Mais Guillaume était si engourdi qu'il perçut les paroles de Caroline comme dans un brouillard épais, avec les mots étouffés dans le bruit assommant du rapide. Pourtant il voulait vivre et revoir sa femme et sa fille de deux ans qui lui souriaient à travers les vagues ; l'eau inondait sa peau d'un froid glacial et il ne sentait plus le bas de son corps.

Lorsque Caroline attrapa Guillaume et le sortit du bateau, le kayak s'enfuit immédiatement dans le courant ; les flots recouvrirent les deux jeunes gens durant un long moment, interminable, mais Anne tirait la corde de toutes ses forces ; elle arriva, grâce à une force décuplée, à les tirer vers elle.

Guillaume n'avait plus de forces. Caroline non plus. Elle s'écroula près de lui. Anne sortit son téléphone de la pochette insubmersible qui ne la quittait jamais et elle appela les secours. Par chance, la route n'était pas loin et les pompiers les localisèrent très vite. 

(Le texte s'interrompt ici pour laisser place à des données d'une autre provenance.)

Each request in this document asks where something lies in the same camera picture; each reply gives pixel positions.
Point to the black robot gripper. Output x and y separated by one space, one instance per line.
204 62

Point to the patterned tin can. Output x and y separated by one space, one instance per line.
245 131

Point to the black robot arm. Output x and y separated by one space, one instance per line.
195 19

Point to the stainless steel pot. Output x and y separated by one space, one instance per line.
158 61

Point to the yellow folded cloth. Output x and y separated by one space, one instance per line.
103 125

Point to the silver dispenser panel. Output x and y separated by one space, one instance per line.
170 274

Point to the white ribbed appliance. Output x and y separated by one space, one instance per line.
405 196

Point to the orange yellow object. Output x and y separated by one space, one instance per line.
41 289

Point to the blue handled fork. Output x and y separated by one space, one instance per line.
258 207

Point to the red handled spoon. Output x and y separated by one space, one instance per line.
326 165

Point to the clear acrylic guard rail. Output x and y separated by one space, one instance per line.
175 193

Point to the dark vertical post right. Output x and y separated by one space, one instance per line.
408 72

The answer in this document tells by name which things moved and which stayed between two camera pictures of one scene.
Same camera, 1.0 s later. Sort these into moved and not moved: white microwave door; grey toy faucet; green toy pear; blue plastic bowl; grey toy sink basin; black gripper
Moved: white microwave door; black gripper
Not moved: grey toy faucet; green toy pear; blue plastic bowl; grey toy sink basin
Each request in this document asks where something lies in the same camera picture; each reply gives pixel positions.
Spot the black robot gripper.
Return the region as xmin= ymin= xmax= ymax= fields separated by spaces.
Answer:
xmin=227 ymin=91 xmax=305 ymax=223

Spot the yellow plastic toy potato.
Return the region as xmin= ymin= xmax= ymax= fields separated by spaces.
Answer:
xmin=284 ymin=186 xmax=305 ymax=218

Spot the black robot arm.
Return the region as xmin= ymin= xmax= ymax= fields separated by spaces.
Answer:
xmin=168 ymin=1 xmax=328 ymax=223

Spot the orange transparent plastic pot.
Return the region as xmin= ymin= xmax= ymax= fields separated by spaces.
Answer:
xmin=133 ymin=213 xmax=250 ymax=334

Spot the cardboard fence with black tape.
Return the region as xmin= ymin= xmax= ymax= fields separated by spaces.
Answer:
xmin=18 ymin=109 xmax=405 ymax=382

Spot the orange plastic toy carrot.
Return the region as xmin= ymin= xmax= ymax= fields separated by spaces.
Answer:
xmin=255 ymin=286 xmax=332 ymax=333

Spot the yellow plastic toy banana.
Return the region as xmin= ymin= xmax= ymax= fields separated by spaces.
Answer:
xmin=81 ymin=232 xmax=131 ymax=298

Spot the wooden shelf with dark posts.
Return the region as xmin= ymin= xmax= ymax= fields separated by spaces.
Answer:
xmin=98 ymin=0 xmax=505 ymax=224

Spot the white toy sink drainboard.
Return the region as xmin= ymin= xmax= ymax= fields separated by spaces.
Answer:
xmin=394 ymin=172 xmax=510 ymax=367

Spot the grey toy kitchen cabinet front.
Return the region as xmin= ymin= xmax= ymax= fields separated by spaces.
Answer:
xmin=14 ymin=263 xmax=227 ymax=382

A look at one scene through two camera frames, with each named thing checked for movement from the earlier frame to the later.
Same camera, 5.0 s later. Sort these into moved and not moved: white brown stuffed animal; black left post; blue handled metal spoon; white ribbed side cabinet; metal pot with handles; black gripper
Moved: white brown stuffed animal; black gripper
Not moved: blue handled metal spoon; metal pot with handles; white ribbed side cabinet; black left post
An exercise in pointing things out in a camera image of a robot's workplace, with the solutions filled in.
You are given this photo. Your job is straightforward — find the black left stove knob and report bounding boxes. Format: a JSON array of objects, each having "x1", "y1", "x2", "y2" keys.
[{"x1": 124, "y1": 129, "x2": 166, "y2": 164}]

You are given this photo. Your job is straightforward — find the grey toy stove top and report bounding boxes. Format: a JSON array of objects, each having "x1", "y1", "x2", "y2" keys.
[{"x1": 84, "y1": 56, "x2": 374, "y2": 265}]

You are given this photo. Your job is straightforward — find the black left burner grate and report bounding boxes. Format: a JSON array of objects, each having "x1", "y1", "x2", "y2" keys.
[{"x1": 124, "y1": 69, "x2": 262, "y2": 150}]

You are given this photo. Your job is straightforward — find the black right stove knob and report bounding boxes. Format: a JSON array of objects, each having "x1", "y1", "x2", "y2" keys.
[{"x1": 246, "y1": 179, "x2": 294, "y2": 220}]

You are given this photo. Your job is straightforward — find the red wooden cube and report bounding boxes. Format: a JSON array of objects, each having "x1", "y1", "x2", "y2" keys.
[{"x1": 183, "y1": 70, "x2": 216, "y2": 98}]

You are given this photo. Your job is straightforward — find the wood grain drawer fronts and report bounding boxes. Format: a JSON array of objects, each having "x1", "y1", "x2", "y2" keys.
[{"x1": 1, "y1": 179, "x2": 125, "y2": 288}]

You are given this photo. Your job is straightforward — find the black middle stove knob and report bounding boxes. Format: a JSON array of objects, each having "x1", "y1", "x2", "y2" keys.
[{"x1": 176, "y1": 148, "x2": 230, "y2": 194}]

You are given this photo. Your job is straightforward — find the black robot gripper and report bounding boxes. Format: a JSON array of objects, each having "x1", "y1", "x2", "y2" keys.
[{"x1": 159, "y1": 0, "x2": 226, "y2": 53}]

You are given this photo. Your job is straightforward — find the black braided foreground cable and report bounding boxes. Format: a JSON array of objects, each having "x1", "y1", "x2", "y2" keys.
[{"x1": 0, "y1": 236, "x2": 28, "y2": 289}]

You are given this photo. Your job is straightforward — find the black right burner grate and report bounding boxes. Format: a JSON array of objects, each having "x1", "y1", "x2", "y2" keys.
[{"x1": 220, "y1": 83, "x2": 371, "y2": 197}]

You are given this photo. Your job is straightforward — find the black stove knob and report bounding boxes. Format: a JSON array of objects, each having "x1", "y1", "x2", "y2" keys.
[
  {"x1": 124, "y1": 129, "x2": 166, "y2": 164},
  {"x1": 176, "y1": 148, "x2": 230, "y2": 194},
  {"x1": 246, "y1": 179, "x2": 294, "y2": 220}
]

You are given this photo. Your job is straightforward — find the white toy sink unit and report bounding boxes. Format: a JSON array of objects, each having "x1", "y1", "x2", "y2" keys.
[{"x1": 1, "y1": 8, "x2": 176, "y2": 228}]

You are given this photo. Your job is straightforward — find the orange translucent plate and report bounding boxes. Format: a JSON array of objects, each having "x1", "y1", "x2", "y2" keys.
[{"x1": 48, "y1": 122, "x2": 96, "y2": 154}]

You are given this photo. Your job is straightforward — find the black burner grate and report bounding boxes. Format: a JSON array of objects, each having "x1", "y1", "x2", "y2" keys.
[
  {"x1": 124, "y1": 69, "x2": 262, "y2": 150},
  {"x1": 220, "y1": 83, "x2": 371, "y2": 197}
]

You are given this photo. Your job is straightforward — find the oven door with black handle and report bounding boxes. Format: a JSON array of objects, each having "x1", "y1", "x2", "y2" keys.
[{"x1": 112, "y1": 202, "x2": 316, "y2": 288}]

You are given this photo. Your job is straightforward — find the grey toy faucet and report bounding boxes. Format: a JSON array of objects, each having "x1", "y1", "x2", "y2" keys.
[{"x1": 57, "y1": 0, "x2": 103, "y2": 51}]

Ils les emmenèrent tous les trois à l'hôpital de Chambéry et ils purent retrouver des forces. Mais Guillaume dut faire une longue rééducation pour retrouver l'usage de ses jambes, à la Clinique du Grésivaudan de la Tronche. Sa femme et sa fille venaient le voir très souvent et il put bientôt rentrer chez lui tous les quinze jours, le week-end.

Anne et Caroline, quant à elles, se mirent au canoë sur des lacs et des rivières sans rapides ni remous. Ainsi, durant l'été, elles envoyèrent des photos de leur périple sur le Vieux Rhône à Guillaume. Il pleura de les voir toutes les deux en vie et en plein bonheur, savourant les plaisirs de l'eau calme et plate. "L'eau vive, ce n'est plus pour vous, je vois, mais moi, dès que je pourrai, j'y retournerai, leur écrivit Guillaume. Merci de m'avoir sauvé, vous avez fait un sacré tour de force pour me sortir de là ! Je n'en reviendrai jamais de ce que vous avez fait ce jour-là pour moi !".

Les deux jeunes femmes ne lui dirent jamais ce qu'il s'était passé ce jour-là. Anne, étant seule sur la berge pour tenir la corde, n'aurait jamais eu la force de tirer vers elle Guillaume et Caroline. Elle avait senti soudain deux mains invisibles tirant la corde avec elle. Caroline, de son côté, était troublée devant la force intérieure qui l'avait portée à prendre les bonnes initiatives et à réagir très vite dans les flots menaçants, arrivant aussi à tirer Guillaume hors du kayak.

Elles savouraient aujourd'hui le fait d'être en vie et de prendre soin de chaque moment de leur existence. La sérénité faisait battre leur cœur désormais et un jour, peut-être, elles s'autoriseront à descendre à nouveau un torrent. Mais le tumulte des rapides faisait partie d'un passé révolu. Sauf pour Guillaume qui ne rêvait que d'une chose : retrouver l'impétuosité de sa pagaie plongeant dans l'eau tumultueuse.